EXERCISE BRIEF
Please copy out the entries until you have copied the line that contains "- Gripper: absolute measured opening", beginning with the first line.

.....

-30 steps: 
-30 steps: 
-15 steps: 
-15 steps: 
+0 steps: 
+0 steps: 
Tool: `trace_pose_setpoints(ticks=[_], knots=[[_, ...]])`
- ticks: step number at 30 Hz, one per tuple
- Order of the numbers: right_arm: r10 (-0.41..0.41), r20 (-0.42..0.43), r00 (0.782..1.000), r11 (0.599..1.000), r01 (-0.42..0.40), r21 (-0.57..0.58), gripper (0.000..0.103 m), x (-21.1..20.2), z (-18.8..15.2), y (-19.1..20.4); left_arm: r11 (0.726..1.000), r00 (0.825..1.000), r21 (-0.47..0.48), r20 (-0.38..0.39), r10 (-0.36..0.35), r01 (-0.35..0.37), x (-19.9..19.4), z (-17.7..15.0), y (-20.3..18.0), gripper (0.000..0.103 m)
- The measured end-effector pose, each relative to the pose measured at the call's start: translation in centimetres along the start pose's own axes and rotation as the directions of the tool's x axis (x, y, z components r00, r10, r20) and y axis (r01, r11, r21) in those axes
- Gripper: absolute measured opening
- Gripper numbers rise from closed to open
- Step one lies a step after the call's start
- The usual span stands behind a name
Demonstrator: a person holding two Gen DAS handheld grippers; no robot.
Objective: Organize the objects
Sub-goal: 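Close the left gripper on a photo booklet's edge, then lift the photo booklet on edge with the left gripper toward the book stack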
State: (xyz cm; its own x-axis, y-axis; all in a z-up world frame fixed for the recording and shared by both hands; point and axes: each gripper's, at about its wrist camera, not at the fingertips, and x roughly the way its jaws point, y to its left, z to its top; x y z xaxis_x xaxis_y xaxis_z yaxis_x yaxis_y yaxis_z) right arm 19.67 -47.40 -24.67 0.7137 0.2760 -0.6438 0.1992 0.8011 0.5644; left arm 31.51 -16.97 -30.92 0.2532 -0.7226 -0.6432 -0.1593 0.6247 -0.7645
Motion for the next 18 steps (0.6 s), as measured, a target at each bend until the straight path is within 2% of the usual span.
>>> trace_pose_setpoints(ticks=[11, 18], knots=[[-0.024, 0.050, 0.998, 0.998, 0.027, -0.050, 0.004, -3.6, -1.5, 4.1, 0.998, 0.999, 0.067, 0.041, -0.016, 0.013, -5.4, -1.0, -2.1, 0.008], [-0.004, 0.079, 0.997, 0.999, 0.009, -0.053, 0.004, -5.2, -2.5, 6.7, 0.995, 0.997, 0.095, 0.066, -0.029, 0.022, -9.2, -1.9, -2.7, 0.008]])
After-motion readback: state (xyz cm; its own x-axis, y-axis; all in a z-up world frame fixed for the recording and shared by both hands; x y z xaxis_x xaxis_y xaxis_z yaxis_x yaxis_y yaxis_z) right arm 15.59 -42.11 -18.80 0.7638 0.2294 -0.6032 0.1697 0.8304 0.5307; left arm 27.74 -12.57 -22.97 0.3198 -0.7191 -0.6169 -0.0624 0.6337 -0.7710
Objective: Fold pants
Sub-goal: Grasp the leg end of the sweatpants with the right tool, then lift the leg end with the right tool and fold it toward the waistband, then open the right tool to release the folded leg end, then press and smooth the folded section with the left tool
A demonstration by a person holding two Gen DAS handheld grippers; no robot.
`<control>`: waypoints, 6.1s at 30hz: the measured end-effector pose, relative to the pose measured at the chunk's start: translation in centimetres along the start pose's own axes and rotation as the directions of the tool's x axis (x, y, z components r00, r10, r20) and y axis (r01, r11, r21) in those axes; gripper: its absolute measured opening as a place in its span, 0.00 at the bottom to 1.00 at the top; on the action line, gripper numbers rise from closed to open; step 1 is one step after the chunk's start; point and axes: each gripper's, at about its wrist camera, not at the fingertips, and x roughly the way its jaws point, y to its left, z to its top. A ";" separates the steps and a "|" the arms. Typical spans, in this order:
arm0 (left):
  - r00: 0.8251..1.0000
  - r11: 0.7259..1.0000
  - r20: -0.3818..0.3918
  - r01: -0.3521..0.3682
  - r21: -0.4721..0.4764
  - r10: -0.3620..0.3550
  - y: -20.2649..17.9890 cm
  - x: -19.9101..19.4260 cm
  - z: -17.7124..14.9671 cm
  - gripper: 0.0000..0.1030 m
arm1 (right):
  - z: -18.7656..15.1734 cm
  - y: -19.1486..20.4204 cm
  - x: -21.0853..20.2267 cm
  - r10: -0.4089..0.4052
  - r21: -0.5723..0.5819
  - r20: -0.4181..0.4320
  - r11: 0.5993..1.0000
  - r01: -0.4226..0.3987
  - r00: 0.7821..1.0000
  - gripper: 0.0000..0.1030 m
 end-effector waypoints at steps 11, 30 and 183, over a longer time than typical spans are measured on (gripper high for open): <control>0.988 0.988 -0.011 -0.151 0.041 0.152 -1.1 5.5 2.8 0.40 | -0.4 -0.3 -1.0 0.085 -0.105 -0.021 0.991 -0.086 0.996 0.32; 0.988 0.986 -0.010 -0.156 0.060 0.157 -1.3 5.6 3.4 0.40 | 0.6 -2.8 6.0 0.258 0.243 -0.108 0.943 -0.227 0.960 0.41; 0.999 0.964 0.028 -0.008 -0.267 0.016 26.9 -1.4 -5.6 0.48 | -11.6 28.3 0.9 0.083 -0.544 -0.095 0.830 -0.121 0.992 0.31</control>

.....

EXERCISE RESULT
-30 steps: 
-30 steps: 
-15 steps: 
-15 steps: 
+0 steps: 
+0 steps: 
Tool: `trace_pose_setpoints(ticks=[_], knots=[[_, ...]])`
- ticks: step number at 30 Hz, one per tuple
- Order of the numbers: right_arm: r10 (-0.41..0.41), r20 (-0.42..0.43), r00 (0.782..1.000), r11 (0.599..1.000), r01 (-0.42..0.40), r21 (-0.57..0.58), gripper (0.000..0.103 m), x (-21.1..20.2), z (-18.8..15.2), y (-19.1..20.4); left_arm: r11 (0.726..1.000), r00 (0.825..1.000), r21 (-0.47..0.48), r20 (-0.38..0.39), r10 (-0.36..0.35), r01 (-0.35..0.37), x (-19.9..19.4), z (-17.7..15.0), y (-20.3..18.0), gripper (0.000..0.103 m)
- The measured end-effector pose, each relative to the pose measured at the call's start: translation in centimetres along the start pose's own axes and rotation as the directions of the tool's x axis (x, y, z components r00, r10, r20) and y axis (r01, r11, r21) in those axes
- Gripper: absolute measured opening

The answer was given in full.